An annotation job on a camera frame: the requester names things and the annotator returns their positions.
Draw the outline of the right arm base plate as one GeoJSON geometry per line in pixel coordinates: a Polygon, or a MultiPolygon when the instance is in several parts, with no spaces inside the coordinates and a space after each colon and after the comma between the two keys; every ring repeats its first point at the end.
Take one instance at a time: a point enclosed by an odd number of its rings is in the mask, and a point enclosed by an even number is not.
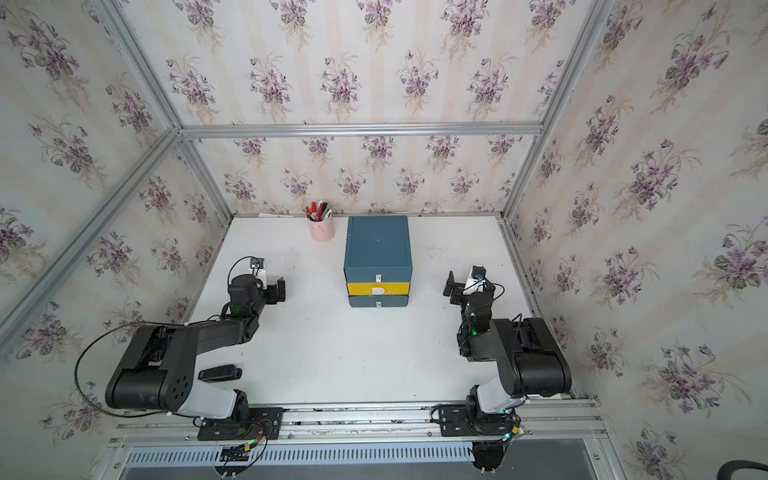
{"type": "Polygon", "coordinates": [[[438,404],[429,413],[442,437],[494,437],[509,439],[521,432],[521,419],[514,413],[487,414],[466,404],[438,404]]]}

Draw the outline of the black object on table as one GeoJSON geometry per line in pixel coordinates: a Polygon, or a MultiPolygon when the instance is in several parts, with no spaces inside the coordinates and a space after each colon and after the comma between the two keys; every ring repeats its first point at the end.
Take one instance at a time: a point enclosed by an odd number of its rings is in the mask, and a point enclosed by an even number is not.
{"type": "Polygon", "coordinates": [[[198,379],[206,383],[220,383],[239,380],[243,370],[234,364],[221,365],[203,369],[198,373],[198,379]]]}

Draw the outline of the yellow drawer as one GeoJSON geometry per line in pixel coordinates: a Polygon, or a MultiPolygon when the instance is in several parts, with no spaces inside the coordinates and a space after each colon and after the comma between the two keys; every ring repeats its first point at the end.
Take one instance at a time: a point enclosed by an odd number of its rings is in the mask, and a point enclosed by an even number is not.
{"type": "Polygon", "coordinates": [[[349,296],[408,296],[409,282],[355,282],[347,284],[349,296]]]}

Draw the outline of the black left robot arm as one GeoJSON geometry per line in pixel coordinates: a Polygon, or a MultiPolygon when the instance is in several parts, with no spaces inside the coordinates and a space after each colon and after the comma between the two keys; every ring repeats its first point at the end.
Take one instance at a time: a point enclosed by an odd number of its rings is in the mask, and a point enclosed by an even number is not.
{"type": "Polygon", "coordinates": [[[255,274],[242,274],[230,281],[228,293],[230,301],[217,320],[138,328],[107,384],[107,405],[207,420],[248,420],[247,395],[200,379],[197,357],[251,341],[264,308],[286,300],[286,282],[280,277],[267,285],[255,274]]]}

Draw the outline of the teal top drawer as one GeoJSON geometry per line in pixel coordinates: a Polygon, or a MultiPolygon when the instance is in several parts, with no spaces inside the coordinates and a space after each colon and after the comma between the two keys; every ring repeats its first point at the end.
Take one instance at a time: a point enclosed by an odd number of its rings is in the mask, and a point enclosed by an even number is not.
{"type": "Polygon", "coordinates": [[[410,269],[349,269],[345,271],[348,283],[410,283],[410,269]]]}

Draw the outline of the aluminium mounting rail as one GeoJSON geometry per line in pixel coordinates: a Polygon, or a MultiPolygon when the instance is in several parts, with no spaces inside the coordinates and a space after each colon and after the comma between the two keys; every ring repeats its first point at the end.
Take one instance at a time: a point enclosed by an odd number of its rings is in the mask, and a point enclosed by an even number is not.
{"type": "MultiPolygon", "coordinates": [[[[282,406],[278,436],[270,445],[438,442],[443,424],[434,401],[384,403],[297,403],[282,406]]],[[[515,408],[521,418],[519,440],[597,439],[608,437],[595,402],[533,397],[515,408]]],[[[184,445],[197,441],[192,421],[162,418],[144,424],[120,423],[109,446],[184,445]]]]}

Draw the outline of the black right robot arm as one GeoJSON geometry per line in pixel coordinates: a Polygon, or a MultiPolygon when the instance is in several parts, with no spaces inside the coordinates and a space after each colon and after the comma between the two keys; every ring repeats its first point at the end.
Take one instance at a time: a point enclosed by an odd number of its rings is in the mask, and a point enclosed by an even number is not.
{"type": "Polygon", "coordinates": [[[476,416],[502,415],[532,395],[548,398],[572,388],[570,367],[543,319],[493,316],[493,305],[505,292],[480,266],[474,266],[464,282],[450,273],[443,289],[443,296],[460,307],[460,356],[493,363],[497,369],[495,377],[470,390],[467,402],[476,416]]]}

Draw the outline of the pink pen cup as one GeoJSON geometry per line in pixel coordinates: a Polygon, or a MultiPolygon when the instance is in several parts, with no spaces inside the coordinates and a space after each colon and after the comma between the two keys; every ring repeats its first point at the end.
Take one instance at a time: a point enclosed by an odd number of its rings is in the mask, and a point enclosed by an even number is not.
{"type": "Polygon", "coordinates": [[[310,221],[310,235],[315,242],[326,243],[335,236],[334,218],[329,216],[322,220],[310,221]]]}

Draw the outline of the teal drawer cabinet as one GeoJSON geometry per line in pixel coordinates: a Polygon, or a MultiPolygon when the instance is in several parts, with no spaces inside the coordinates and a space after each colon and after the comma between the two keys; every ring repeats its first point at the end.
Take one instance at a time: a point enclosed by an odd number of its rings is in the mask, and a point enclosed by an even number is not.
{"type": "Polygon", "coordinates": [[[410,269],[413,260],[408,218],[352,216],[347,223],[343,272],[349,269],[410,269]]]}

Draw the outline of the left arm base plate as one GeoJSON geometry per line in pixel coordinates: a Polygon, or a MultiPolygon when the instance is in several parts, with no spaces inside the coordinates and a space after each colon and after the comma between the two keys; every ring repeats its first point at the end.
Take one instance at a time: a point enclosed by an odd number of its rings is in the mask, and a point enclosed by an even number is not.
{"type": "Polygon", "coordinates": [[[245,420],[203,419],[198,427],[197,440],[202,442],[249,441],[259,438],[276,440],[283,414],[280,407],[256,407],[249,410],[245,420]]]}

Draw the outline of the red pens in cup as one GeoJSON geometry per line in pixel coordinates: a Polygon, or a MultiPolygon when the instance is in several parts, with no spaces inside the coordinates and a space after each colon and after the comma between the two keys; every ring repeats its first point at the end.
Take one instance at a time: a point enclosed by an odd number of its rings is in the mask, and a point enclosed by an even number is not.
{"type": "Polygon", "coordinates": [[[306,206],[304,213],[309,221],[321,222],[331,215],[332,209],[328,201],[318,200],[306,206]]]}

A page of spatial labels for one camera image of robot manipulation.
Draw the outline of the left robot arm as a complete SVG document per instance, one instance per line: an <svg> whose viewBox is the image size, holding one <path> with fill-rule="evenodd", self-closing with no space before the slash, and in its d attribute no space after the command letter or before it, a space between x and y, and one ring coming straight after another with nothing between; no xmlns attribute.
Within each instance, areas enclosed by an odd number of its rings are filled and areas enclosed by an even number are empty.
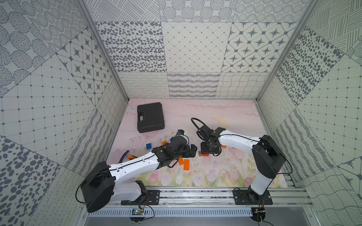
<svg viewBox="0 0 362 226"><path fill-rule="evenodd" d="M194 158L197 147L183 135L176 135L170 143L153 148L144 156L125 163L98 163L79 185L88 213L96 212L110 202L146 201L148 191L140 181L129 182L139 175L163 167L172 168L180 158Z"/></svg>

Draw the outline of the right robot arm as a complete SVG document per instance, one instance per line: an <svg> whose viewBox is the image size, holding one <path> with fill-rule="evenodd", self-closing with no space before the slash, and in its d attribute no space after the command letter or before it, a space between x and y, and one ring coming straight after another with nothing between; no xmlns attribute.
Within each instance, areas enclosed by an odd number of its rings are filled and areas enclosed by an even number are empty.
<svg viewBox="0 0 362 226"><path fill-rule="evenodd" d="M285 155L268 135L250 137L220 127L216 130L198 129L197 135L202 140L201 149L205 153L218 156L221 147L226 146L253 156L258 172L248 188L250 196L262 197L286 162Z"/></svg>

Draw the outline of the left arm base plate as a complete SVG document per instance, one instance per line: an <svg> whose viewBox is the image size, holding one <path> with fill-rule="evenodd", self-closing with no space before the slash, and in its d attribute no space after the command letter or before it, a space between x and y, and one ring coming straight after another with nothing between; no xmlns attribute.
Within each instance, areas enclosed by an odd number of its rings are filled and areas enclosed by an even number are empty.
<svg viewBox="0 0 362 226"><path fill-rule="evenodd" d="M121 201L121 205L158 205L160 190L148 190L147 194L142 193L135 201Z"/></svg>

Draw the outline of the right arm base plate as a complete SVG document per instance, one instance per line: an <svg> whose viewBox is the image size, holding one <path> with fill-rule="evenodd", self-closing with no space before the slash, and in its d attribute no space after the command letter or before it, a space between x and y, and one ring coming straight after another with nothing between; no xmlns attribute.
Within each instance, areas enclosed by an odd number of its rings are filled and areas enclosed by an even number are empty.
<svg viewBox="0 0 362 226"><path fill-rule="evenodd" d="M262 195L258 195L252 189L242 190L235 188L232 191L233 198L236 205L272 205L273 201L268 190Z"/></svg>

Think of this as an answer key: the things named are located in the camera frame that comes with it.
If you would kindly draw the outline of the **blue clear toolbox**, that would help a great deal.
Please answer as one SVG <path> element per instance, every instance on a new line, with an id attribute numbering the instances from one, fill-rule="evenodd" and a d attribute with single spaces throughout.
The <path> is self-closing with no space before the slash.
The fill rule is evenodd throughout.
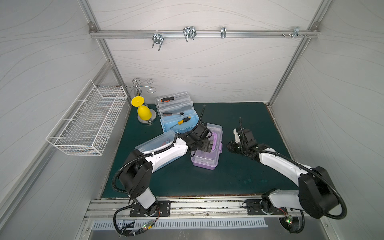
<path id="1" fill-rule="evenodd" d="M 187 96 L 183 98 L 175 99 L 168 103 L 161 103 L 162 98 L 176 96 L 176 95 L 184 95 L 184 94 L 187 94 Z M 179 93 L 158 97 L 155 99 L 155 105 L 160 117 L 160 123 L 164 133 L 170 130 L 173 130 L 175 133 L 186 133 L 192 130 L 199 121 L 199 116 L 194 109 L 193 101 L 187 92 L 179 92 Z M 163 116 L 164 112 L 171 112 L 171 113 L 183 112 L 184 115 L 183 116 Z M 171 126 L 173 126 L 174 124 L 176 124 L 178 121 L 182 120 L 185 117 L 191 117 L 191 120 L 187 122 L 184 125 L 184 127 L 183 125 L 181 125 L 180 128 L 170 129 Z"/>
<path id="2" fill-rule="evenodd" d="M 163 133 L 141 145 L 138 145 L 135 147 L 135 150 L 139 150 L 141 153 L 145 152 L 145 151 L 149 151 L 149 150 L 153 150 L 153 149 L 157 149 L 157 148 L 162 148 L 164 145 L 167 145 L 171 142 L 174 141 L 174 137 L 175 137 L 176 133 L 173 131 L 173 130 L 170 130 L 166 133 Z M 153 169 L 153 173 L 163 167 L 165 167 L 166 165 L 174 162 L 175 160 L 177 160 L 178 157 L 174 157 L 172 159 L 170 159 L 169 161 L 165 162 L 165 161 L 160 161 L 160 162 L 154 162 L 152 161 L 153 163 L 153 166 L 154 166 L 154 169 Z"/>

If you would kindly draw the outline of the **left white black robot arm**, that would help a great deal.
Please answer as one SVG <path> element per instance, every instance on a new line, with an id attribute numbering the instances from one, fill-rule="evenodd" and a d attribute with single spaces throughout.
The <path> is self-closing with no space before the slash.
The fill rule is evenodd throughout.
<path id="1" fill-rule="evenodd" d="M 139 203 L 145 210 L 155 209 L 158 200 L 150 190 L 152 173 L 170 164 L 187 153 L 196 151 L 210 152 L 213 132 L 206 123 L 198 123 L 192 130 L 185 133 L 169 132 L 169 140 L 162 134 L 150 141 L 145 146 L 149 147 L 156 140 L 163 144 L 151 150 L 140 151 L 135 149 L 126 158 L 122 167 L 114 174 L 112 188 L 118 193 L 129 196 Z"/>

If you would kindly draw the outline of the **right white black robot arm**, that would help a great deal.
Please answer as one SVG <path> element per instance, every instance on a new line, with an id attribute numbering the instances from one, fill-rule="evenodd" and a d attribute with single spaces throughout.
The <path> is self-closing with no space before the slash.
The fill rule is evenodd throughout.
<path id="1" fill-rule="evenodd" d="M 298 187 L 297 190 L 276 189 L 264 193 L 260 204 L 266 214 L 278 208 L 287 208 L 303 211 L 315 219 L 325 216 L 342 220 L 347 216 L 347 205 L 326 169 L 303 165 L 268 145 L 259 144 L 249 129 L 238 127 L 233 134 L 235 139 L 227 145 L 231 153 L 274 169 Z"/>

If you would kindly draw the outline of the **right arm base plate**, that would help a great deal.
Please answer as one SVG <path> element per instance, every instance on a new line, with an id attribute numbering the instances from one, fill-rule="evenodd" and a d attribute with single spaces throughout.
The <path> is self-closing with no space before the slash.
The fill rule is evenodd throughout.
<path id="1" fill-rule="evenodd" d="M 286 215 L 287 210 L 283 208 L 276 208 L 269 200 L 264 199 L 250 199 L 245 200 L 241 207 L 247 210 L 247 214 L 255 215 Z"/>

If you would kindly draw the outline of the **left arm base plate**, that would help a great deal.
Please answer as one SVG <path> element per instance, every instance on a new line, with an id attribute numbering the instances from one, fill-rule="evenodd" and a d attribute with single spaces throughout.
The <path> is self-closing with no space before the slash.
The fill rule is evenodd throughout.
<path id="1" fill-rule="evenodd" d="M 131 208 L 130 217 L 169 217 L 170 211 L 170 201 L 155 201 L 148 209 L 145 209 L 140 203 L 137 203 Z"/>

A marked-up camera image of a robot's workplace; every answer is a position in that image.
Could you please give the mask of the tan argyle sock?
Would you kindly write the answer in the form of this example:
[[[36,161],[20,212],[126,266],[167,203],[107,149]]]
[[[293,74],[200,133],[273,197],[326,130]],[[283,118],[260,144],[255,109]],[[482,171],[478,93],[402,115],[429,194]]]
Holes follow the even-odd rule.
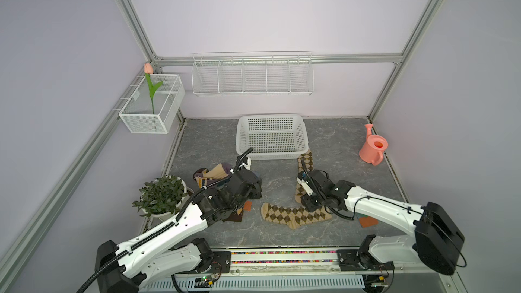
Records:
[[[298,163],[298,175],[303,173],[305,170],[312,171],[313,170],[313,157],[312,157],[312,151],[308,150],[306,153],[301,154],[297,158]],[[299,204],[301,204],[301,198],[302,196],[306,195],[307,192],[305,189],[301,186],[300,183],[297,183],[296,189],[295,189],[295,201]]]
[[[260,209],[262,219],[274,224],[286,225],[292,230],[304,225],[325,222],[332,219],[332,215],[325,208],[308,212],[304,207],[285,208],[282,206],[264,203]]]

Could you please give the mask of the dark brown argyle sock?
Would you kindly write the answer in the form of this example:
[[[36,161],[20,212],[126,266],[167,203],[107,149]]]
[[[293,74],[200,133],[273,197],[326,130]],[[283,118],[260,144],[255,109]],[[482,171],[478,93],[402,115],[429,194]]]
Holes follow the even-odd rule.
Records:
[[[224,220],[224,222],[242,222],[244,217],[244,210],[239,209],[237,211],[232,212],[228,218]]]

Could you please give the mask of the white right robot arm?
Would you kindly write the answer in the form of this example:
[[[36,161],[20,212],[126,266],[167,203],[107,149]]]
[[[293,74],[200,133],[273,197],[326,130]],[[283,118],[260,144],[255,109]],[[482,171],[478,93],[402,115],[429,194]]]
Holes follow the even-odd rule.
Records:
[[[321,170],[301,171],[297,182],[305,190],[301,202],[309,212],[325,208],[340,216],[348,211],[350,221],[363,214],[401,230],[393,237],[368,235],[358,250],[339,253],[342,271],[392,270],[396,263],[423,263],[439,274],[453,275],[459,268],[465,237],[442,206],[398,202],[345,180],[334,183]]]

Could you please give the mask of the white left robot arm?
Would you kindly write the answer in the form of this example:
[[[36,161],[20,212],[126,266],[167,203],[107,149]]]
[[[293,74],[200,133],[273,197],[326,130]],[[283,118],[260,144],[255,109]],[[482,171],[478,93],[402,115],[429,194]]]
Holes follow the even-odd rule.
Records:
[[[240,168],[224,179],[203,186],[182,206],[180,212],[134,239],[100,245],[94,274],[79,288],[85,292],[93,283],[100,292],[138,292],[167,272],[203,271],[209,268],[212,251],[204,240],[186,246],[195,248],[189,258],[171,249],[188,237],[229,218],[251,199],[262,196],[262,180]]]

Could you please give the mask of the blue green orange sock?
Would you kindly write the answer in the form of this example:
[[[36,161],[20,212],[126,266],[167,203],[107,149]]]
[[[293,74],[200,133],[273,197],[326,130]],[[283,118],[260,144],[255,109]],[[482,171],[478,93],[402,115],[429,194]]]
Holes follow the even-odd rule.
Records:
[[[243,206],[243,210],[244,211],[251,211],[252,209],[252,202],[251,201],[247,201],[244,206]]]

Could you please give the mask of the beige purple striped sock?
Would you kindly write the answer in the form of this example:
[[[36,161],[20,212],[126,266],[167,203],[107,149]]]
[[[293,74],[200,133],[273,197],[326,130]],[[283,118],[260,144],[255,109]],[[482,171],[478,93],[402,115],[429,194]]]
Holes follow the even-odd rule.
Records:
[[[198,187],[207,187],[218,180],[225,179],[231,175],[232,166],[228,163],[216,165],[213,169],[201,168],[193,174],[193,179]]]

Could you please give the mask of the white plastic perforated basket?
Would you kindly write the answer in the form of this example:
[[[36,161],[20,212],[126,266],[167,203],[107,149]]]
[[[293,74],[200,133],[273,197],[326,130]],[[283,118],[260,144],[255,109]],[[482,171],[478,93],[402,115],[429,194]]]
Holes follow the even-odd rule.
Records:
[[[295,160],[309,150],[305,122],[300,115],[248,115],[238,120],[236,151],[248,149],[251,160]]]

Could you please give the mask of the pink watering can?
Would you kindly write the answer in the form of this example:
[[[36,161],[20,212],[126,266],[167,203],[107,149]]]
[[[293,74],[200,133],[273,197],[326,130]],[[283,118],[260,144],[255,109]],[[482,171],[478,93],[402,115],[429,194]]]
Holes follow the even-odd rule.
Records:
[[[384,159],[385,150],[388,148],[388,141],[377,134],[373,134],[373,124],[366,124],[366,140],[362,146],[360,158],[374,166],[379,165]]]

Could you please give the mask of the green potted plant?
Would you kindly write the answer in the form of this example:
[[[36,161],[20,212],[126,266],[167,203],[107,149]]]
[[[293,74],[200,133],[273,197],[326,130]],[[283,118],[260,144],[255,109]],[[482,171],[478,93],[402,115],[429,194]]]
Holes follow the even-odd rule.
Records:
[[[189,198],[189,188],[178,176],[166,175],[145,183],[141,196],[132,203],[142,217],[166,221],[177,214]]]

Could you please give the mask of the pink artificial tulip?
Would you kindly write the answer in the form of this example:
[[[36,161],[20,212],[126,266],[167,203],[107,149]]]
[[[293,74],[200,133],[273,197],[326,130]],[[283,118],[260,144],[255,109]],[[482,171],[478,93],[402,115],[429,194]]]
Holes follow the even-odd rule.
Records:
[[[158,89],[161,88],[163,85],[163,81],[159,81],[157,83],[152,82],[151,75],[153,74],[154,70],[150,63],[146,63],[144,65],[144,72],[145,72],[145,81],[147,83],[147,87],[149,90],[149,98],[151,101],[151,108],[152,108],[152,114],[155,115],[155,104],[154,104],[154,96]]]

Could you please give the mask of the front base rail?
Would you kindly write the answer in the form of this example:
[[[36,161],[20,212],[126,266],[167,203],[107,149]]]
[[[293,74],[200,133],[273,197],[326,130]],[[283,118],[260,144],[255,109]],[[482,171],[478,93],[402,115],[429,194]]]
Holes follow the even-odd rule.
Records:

→ **Task goal**:
Find the word "argyle" in the listing above. Copy each line where it appears.

→ **Your solution**:
Could you please give the mask of the tan argyle sock?
Could you please give the mask of the dark brown argyle sock?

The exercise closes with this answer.